Soweit auch die Gründe, die zur Neuberechnung der Vorfälligkeitsentschädigung durch die Beklagte geführt haben dürften, Gegenstand der Erörterung in der mündlichen Verhandlung gewesen sein mögen, indessen nicht protokolliert wurden, bezog sich die Frist des § 139 Abs. 5 ZPO nicht darauf. Die Erörterungen im Termin und die protokollierten Hinweise des Gerichts haben für die Parteien die Auffassung des Gerichts, dass die gesamte Vorfälligkeitsentschädigung zurückzuzahlen ist, hinreichend deutlich gemacht. Ausführungen zur konkreten Berechnung der Vorfälligkeitsentschädigung waren deshalb nicht notwendig.
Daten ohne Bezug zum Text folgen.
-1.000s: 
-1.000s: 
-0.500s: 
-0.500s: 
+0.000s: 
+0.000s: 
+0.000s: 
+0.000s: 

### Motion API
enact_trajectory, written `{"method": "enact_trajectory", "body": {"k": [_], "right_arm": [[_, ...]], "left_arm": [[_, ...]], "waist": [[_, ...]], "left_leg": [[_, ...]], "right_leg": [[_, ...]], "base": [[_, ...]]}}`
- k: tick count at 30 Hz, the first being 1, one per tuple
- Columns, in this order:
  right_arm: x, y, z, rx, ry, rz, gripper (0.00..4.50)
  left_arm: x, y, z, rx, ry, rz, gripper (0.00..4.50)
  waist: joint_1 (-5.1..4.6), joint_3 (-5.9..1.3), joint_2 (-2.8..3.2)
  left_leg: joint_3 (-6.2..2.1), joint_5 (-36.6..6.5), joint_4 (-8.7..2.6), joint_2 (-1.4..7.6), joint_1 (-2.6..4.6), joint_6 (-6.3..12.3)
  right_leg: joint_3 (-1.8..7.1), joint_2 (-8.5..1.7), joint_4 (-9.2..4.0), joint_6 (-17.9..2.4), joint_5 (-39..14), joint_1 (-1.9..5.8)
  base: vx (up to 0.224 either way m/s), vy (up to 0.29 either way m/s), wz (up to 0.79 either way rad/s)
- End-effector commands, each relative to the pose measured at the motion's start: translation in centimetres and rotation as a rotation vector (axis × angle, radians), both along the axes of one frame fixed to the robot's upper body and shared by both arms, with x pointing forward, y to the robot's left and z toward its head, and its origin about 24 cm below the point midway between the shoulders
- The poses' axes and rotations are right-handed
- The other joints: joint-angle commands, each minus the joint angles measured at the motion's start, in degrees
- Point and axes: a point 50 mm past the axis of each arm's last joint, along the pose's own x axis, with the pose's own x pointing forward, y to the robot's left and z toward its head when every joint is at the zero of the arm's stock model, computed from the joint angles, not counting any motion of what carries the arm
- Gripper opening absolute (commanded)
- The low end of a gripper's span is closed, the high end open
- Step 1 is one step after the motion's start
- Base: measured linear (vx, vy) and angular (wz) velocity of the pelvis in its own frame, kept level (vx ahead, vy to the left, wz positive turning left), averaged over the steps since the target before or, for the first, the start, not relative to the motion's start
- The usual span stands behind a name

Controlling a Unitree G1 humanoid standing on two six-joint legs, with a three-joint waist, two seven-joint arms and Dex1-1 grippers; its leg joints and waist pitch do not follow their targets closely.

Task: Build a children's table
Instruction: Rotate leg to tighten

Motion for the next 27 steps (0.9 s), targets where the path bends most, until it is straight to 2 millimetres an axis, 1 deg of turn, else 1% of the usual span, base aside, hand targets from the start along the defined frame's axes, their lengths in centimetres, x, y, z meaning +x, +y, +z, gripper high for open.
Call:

Hätte das Gericht insoweit seine Rechtsauffassung geändert, hätte die mündliche Verhandlung ohnehin wieder eröffnet werden müssen.

Hätte das Gericht den neuen Vortrag zur Berechnung der Vorfälligkeitsentschädigung im Schriftsatz vom 19.10.2022 zugelassen, hätte dies zu einer unnötigen Verzögerung des Rechtsstreits geführt. Das Gericht hätte dann nämlich, um dem Kläger Gelegenheit zur Stellungnahme zu geben, die mündliche Verhandlung wieder eröffnen müssen. Der Beklagte entsteht durch die Nichtberücksichtigung kein Nachteil. Da die Zahlung nach Schluss der mündlichen Verhandlung erfolgt ist, ist sie durch § 767 ZPO ausreichend geschützt. Für das Berufungsverfahren ist die Zahlung als neue Tatsache im Sinne von § 529 Abs. 1 Nr. 2 ZPO berücksichtigungsfähig.

4. Der Verweis auf den Kreditvertrag ist ausreichend.

5. Eine Unrichtigkeit des Tatbestandes im Hinblick auf die Bearbeitungsgebühr ist nicht erkennbar.